Effectively, this can be seen as an example of sentence classification.
This Issue is now about implementing and evaluating different RE model.

Actions

[ ] What is the percentage of sentences that the human expert discarded due to wrong NER annotations? Note that
[ ] Out of the annotated samples, what is the percentage of samples that are labelled as "not is-in"?
[ ] (Given the previous point:) What is the performance (precision, recall, f1-score) of a naïve RE model that predicts is-in anytime there's a co-mention of a GENE and a BRAIN_REGION in the same unit of text?
[ ] What is the performance of a pre-trained NLI model that takes as premise the paragraph and as hypothesis a sentence like [gene] is located in [brain region]?
[ ] What is the performance of a pre-trained binary-QA model that takes as context the paragraph and as hypothesis a sentence like Is [gene] located in [brain region]??
[ ] What is the performance of a custom trained relation-extraction/sentence-classification model trained on our data?
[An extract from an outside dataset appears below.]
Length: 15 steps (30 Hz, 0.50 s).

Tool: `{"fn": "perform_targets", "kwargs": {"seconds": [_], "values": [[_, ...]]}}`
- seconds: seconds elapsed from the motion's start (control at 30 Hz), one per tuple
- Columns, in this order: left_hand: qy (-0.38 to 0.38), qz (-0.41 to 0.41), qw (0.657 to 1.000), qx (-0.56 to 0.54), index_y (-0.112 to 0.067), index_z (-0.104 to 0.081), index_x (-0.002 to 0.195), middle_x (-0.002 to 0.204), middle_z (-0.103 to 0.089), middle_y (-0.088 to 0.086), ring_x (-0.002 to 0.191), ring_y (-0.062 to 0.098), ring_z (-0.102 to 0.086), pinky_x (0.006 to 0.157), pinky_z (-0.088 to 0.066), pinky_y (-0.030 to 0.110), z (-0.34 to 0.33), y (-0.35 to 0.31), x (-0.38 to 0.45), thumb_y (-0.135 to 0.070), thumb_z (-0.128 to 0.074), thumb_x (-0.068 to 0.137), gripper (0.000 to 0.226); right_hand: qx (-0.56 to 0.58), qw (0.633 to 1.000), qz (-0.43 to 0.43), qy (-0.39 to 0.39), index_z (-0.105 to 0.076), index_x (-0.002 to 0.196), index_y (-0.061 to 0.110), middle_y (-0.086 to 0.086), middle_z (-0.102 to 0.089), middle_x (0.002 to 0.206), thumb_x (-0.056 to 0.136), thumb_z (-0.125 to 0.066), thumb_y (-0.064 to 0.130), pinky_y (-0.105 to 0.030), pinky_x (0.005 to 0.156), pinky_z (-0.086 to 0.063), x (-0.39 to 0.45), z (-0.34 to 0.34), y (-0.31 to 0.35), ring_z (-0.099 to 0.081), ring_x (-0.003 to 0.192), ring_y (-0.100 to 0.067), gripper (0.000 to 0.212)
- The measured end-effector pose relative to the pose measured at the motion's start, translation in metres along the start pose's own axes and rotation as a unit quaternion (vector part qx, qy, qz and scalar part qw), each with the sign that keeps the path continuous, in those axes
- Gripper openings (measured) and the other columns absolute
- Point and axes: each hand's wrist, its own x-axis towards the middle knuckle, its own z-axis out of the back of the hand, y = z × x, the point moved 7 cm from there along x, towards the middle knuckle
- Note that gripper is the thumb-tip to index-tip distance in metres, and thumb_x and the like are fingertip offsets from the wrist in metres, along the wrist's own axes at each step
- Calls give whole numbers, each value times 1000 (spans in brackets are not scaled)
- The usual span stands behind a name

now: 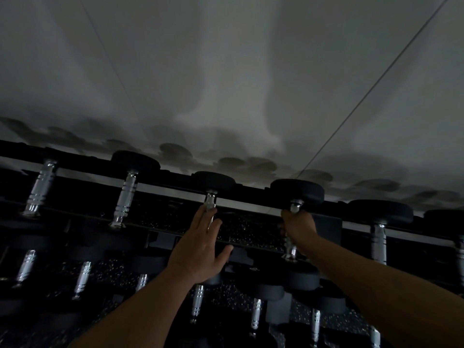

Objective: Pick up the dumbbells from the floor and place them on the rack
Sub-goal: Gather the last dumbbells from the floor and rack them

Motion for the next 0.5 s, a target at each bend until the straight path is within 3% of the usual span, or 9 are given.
{"fn": "perform_targets", "kwargs": {"seconds": [0.07,0.17,0.4,0.5], "values": [[-1,-1,1000,-1,-13,-41,137,160,-23,8,153,24,-2,107,-44,37,0,0,0,-65,-37,90,70,-10,1000,1,9,-61,79,4,-21,-67,73,87,-58,23,-29,52,-48,0,-1,0,-60,53,-26,21],[0,-1,1000,1,-14,-40,137,160,-22,8,153,24,-1,108,-43,36,-1,0,0,-66,-35,90,70,-14,1000,10,-9,-62,78,-4,-24,-71,73,84,-59,27,-37,57,-48,0,1,0,-65,58,-33,32],[-3,-1,1000,-2,-14,-40,136,160,-23,8,153,24,-2,107,-46,39,-1,0,0,-66,-35,89,70,-55,998,19,-17,-68,79,-1,-17,-72,63,84,-57,30,-28,53,-46,-3,3,3,-68,54,-27,33],[-7,-1,1000,2,-14,-40,137,160,-24,8,153,24,-2,106,-46,37,0,1,0,-66,-35,89,71,-65,998,21,-16,-67,84,0,-12,-71,60,84,-58,31,-24,47,-43,-2,3,1,-66,44,-17,32]]}}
Note that unlike the previous pre-trained and naïve models, in this case we will need a 5-fold cross validation and compute corresponding mean and std for the various performance metrics
[ ] Summarize all results in a histogram like the following:

Dependencies

Before starting this Issue, #606 must be completed.

Aug 16 '22 12:08 FrancescoCasalegno

Here are the first results. We used StratifiedKFold with n_splits=5. One potential bias of our custom model (textclassifier) is that we used the the validations sets to do early stopping.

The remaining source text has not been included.